Reuters Health Information (2007-01-24): Reactivation of p53 tumor suppressor gene causes tumor regression
Reactivation of p53 tumor suppressor gene causes tumor regression
Last Updated: 2007-01-24 14:40:47 -0400 (Reuters Health)
NEW YORK (Reuters Health) - Inactivation of the p53 tumor suppressor gene, usually by mutation, is one way tumor formation is initiated. Now, two studies present data supporting a curative effect of restoring normal p53 function.
According to the reports in Nature, published online on January 25, restoration of normal endogenous p53 activity, even for a short time, causes tumor regression. Depending on the tumor type, reactivated p53 can cause apoptosis, decreased proliferation, or cellular senescence.

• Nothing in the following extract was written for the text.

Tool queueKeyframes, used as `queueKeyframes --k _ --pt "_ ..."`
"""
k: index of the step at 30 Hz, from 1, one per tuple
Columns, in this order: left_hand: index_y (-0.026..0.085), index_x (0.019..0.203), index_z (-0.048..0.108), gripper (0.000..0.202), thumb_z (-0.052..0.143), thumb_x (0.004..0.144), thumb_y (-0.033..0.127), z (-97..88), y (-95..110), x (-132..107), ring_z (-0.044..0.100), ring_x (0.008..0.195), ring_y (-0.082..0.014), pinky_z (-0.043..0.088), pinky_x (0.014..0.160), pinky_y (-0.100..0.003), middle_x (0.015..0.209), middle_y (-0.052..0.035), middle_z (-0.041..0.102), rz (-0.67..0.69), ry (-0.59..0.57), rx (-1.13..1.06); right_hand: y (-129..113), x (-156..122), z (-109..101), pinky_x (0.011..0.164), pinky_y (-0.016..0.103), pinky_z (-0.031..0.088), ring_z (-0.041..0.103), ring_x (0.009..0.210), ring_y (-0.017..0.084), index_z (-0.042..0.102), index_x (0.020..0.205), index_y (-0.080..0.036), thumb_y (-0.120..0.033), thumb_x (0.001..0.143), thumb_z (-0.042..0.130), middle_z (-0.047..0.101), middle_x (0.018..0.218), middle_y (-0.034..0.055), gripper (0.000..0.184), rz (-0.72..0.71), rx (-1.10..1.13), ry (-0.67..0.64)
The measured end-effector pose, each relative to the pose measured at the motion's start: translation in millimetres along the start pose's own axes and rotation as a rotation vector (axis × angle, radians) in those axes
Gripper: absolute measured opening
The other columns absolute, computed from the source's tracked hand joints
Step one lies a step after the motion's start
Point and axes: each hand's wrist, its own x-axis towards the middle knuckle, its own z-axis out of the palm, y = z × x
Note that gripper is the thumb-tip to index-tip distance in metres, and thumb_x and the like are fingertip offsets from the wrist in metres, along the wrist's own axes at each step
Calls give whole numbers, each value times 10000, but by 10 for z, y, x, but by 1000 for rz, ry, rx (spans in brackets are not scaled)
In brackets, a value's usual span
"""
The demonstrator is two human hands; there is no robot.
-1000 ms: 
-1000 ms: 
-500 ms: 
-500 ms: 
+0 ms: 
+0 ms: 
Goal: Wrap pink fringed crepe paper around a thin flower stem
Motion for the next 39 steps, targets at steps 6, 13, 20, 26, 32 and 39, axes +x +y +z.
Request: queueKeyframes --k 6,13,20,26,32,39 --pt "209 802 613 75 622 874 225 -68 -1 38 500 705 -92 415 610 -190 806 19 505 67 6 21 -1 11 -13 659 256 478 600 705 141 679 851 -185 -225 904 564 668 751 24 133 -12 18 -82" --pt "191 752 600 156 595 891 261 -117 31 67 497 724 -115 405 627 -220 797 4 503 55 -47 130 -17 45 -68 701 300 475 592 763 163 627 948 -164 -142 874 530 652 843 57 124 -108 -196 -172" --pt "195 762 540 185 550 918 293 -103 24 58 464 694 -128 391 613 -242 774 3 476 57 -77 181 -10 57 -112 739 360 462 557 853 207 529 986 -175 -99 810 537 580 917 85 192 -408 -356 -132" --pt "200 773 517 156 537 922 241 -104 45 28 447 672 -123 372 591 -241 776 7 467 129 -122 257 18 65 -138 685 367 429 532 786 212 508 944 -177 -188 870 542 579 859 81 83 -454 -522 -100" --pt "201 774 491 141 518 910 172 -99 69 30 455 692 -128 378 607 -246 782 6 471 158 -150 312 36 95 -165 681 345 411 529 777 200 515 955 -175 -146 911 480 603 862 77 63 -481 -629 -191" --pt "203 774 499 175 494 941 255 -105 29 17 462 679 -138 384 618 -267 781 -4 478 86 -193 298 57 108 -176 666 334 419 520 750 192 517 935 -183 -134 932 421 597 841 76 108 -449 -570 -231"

Dr. Scott W. Lowe, from Cold Spring Harbor Laboratory in New York, and his associates note that p53 normally restricts proliferation in response to DNA damage or deregulation of mitogenic oncogenes. When p53 is mutated, cell proliferation and longevity is increased. At times, the lack of p53 activity also promotes genomic instability and resistance to some chemotherapeutic agents.
To investigate the potential of p53 restoration, Dr. Lowe's group generated hepatoblasts bearing inactive p53, which could be restored by exposure to doxycycline. When they implanted oncogenic hepatoblasts lacking p53 activity into the livers of mice, invasive hepatocarcinomas developed.
Once tumors reached an advanced stage, addition of doxycycline reestablished p53 expression, tumors rapidly involuted and were nearly undetectable within 12 days. As little as 4 days of treatment with doxycycline was sufficient to induce irreversible tumor involution in subcutaneous tumors, Dr. Lowe's group reports, suggesting that the process of involution "seems irreversible."
"Surprisingly," they found that p53 activation did not appear to induce apoptosis in the liver tumors, but instead caused decreased proliferation associated with signs of cellular differentiation.
Dr. Tyler Jacks, at Massachusetts Institute of Technology in Cambridge, and his team investigated the same issues using null mice carrying a p53 knockout allele that could be reactivated.
After restoring endogenous p53 expression in the mice, autochthonous lymphomas underwent apoptosis. Sarcomas, on the other hand, responded to p53 reactivation by cell cycle arrest and cellular senescence.
Dr. Jacks' team suggests that pharmacological strategies to restore p53 function may eliminate human tumors maintained by p53 inactivation.
Other strategies to reactivate p53 include the use of small molecules to restore point mutations in p53 and thus produce a transcriptionally competent p53 protein, or gene therapy to induce a wild-type copy of the p53 gene into tumor cells.